**Dataset section:**
====

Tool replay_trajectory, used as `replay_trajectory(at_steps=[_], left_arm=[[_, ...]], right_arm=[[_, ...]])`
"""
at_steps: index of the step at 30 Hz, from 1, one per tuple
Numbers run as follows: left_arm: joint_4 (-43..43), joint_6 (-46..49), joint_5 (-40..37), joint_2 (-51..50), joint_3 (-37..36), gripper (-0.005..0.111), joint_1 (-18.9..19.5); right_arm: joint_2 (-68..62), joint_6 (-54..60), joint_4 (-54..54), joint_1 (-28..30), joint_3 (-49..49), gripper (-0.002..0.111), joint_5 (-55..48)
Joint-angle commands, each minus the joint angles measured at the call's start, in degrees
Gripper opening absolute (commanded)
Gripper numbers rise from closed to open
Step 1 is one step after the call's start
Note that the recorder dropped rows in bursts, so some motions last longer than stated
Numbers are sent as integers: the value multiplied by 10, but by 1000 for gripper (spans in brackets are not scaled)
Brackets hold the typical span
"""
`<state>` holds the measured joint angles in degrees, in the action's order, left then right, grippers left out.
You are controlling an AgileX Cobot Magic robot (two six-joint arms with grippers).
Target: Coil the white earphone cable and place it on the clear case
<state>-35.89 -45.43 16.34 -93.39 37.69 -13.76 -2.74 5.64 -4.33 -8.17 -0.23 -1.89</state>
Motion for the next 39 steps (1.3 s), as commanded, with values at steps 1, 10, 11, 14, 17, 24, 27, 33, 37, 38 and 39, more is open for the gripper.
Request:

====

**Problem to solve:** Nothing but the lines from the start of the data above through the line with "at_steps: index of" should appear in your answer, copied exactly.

**Finished task:**
Tool replay_trajectory, used as `replay_trajectory(at_steps=[_], left_arm=[[_, ...]], right_arm=[[_, ...]])`
"""
at_steps: index of the step at 30 Hz, from 1, one per tuple

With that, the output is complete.